* [PROBLEM TO WORK ON]
Within the listing that follows, how many lines contain the word "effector"? Only the number is wanted.

* [DATASET EXTRACT]
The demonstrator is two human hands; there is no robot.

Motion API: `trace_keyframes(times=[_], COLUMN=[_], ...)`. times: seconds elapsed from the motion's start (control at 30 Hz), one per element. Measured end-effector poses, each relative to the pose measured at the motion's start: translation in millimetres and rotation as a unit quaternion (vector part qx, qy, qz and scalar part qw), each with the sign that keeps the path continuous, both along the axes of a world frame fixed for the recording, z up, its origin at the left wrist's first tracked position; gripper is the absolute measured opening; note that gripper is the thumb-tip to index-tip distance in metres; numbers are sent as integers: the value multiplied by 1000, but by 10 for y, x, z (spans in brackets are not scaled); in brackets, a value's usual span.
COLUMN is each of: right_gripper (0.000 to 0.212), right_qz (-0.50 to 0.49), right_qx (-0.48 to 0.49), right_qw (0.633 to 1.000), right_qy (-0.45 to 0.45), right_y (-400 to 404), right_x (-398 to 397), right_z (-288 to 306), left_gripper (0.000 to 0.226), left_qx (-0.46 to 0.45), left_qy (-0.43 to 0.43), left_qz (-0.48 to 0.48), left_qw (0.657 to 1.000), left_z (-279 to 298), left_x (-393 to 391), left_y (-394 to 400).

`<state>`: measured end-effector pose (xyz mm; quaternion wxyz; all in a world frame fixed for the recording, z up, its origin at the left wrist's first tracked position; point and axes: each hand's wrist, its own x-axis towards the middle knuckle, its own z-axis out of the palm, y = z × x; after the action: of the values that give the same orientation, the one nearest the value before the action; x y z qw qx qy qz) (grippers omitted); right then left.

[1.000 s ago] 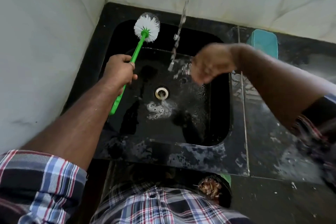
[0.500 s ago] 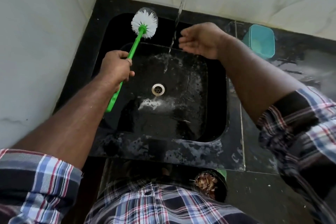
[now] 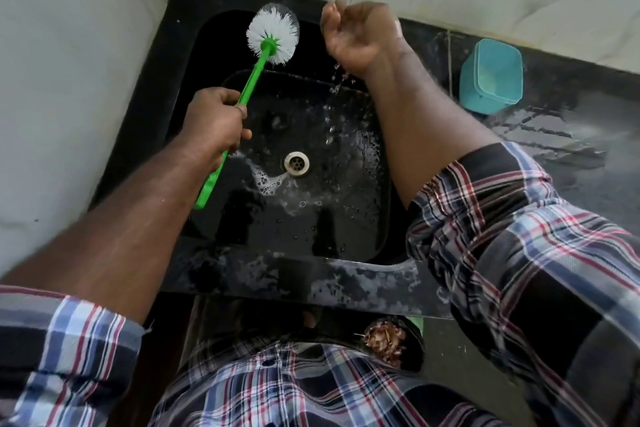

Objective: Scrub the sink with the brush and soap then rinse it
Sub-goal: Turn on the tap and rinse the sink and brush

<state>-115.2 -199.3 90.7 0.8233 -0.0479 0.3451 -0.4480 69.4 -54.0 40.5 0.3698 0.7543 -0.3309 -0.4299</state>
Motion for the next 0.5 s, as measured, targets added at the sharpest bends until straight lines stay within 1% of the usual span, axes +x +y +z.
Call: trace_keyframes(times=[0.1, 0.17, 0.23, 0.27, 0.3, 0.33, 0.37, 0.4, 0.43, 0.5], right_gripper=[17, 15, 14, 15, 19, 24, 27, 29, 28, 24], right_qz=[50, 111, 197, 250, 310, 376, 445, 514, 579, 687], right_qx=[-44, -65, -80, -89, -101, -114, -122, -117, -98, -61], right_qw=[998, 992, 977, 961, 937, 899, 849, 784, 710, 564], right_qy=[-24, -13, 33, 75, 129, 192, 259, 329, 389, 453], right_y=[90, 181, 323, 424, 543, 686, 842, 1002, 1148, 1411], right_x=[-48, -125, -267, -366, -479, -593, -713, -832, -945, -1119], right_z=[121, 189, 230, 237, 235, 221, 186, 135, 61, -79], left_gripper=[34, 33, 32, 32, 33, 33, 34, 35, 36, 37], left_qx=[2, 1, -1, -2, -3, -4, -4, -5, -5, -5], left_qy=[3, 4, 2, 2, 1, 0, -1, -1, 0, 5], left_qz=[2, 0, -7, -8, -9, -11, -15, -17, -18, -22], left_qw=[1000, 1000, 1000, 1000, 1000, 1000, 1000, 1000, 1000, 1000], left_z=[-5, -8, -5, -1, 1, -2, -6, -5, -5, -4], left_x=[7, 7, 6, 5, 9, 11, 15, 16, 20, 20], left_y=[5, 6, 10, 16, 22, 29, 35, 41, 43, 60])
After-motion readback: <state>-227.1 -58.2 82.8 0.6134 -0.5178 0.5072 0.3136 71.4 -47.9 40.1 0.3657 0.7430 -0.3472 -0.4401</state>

* [WRITTEN ANSWER]
2